FDA filed a motion to dismiss for lack of subject matter jurisdiction under Rule 12(b)(1), which the district court granted. See Jerome Stevens Pharm., Inc. v. FDA, 319 F.Supp.2d 45, 47 (D.D.C.2004) (“JSP ”). The district court construed Counts I and II as alleging injuries caused solely by FDA's extensions of the NDA deadlines, and ruled that the tort claims in those counts were barred by federal sovereign immunity because the deadline extensions fell within both the discretionary function and intentional tort exceptions to the FTCA. Id. at 50-52. The district court ruled that Counts III, IV, and V failed to present a live case or controversy because FDA had already removed JSP's trade secrets from its website. Id. at 52-54. Finally, the district court ruled that Count VI was barred by the APA's presumption that agency enforcement actions are not subject to judicial review. Id. at 54-57. JSP appeals the dismissal of Counts I, II, and VI.
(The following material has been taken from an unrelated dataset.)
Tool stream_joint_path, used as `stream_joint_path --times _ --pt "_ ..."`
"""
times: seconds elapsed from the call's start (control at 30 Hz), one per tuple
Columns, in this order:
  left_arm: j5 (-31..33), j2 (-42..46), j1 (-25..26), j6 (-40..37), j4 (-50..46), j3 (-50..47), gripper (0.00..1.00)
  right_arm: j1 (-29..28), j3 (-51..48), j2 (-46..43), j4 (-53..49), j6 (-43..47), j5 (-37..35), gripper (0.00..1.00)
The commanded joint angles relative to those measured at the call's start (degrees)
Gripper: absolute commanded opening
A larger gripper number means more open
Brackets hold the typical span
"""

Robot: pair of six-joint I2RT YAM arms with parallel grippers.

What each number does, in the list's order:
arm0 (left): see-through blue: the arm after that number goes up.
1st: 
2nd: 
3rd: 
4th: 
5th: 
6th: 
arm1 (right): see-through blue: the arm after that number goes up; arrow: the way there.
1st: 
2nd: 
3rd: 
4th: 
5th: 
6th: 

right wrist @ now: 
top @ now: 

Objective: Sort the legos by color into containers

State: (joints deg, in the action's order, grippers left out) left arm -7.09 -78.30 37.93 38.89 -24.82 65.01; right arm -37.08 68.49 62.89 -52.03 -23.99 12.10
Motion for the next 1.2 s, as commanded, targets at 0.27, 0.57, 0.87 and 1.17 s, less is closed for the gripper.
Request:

The FTCA “grants federal district courts jurisdiction over claims arising from certain torts committed by federal employees in the scope of their employment, and waives the government's sovereign immunity from such claims.” Sloan, 236 F.3d at 759; see 28 U.S.C. §§ 1346(b), 2674 (2000). The grant of jurisdiction and waiver of sovereign immunity are subject to several exceptions, including the discretionary function exception and the intentional tort exception. See 28 U.S.C. § 2680. The discretionary function exception bars claims “based upon the exercise or performance or the failure to exercise or perform a discretionary function or duty on the part of a federal agency or an employee of the Government, whether or not the discretion involved be abused.” Id. § 2680(a). The intentional tort exception bars “[a]ny claim arising out of assault, battery, false imprisonment, false arrest, malicious prosecution, abuse of process, libel, slander, misrepresentation, deceit, or interference with contract rights.” Id. § 2680(h).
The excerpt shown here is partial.